# My Horsies (Pic Heavy)



## ema-leigh (Jan 24, 2010)

I wanted to share pictures of my other babies with you. This is my herd I have bred myself. 









Smee is my big gentle girl. Shes 9 years old and very sweet. Totally bombproof. She can be a bit lazy sometimes, but enjoys a good canter. Very smooth and she knows some advanced dressage. Shes a very good mom, her babies are always big, beautiful and gentle.










Barney is my 7 year old Stallion. He has shown in hand and earned several titles. He is very high energy and prancy. He is a good show jumper but gets overwhelmed at shows so we dont compete so much with him.










Jasper is my 8 year old Stallion. He is very fast and loves too gallop. We race him (not competivly), hunter jumper, dressage and stunt riding. He is very gentle and sensitive - you dont need a bridle or saddle to ride him.









Mellon is my 8 year old mare. Shes gentle, loves to be groomed, loves food. Shes a good mom, but gets protective sometimes. 













































My 5 year old stallion Apple. He is very bold and strong. I compete in Hunter jumper, stunt riding and dressage to music with him. (Sire: Jasper, Dam: Mellon)





















































(Me and my boy!)










My 4 year old stallion Elijah. Hes my prize boy <3 Hes big, beautiful and gentle. I can do anything with this horse and we compete lots! I got to see his birth and we have been extra bonded ever since. (Sire: Barney, Dam: Smee)













































Jensen is a 1.5 year old stud colt. Hes got tons of character and is laid back. As a baby he would nap with us in his field and let us lay all over him. He is Apple and Lemon's younger brother. (Sire: Jasper, Dam: Mellon)

















(pictured with my stepsister Tarnya)









Malibu is my beautiful 3 year old girl now. She is Elijahs full younger sister. Very beautiful thick, straight legs. She competes in hunter jumping, XC, dressage and stunt riding. (Sire: Barney, Dam: Smee) 









Tuppence is my sweet little filly. Shes almost a year old now (pictured here the morning after she was born) She has excellent ground manners, comes when called and does several tricks already. Cant wait to start riding her in the next few years. She is full sister to Apple, Lemon and Jensen.
More pics:









Barney and Lemon









Barney and Apple learning to dance in sync to music.









Elijah and Lemon wrestling.









One of my favourite pictures. 3 generations. Mom - Smee (left) Elijah (Right) and his full sister Malibu (Front)









Little Jensen with Elijah.









Brothers Lemon (left) and Jensen (Right)









Lemon (left), Elijah and Jensen (right).. Barney in the background.









Elijah and Lemon wrestling









Elijah following me around like a puppy.









My stepsister Tarnya with my Malibu (pictured as a baby here)

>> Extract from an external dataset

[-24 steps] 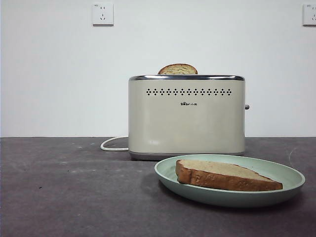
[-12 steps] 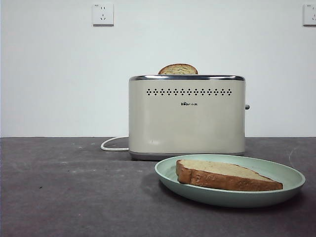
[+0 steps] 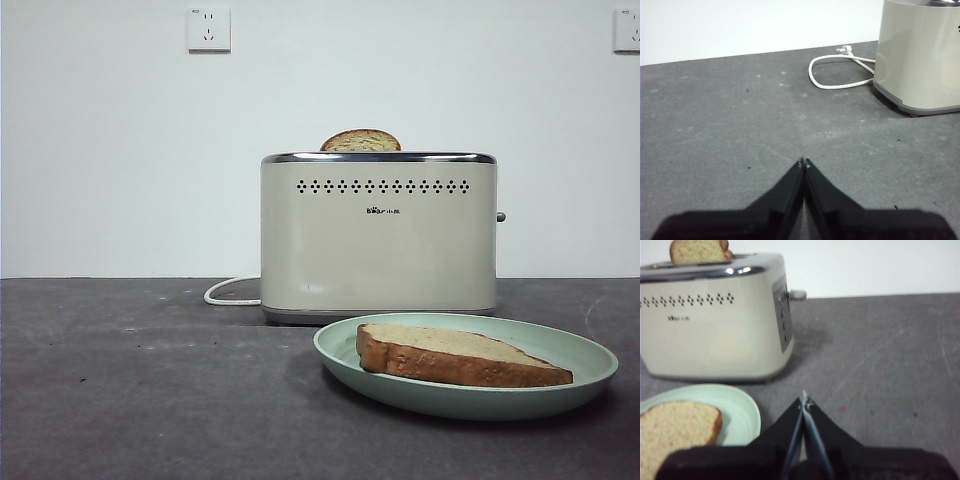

Elijah, Jensen and Lemon going for a jog with me in sync.









Lemon getting frisky









Malibu pictured with her mom Smee.










Elijah and Lemon


















Brotherly scratch, Apple and Lemon


----------



## rattiesalem24 (Feb 21, 2010)

Wow, thats a big herd! You bred all of them? That's impressive!
I love malibu, especially her color!
They look really really happy!


----------



## Soybean (Feb 11, 2009)

Beautiful! ;D


----------



## Capistrono (Apr 12, 2010)

If you keep males and females together will they keep breeding like rats or is it different for horses?


----------



## Alexc844 (Sep 8, 2008)

Ah, I was going to ask after seeing the pictures if these were Gypsy Vanners  Beautiful horses.


----------



## ema-leigh (Jan 24, 2010)

Thank you, they are my babies


----------



## lml8787 (Apr 16, 2010)

They are so pretty! I used to compete when I was younger and greatly miss it. I wish I never stopped. I am still determined to get a Friesian one day though!


----------